## Your objective
An identical copy of all the records is what the answer must contain.

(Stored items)
BEGIN

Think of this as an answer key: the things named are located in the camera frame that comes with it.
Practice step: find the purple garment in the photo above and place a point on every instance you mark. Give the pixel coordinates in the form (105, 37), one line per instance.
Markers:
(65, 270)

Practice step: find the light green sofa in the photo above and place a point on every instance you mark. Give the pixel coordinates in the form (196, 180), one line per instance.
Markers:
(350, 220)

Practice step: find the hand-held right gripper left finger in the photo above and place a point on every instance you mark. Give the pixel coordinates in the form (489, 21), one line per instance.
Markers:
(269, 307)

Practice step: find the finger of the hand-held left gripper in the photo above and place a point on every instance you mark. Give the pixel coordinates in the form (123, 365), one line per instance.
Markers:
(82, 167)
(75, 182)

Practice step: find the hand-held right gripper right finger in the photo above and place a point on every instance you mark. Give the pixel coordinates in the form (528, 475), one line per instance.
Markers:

END

## Written response
Think of this as an answer key: the things named are located in the camera frame that comes with it.
Practice step: find the purple garment in the photo above and place a point on every instance you mark. Give the pixel coordinates in the form (105, 37), one line per instance.
Markers:
(65, 270)

Practice step: find the light green sofa in the photo above and place a point on every instance you mark. Give the pixel coordinates in the form (196, 180), one line per instance.
Markers:
(350, 220)

Practice step: find the hand-held right gripper left finger in the photo above and place a point on every instance you mark. Give the pixel coordinates in the form (489, 21), one line per instance.
Markers:
(269, 307)

Practice step: find the finger of the hand-held left gripper in the photo above and place a point on every instance you mark. Give the pixel coordinates in the form (123, 365), one line per instance.
Markers:
(82, 167)
(75, 182)

Practice step: find the hand-held right gripper right finger in the photo above and place a point on every instance you mark. Give the pixel coordinates in the form (528, 475), one line per instance.
Markers:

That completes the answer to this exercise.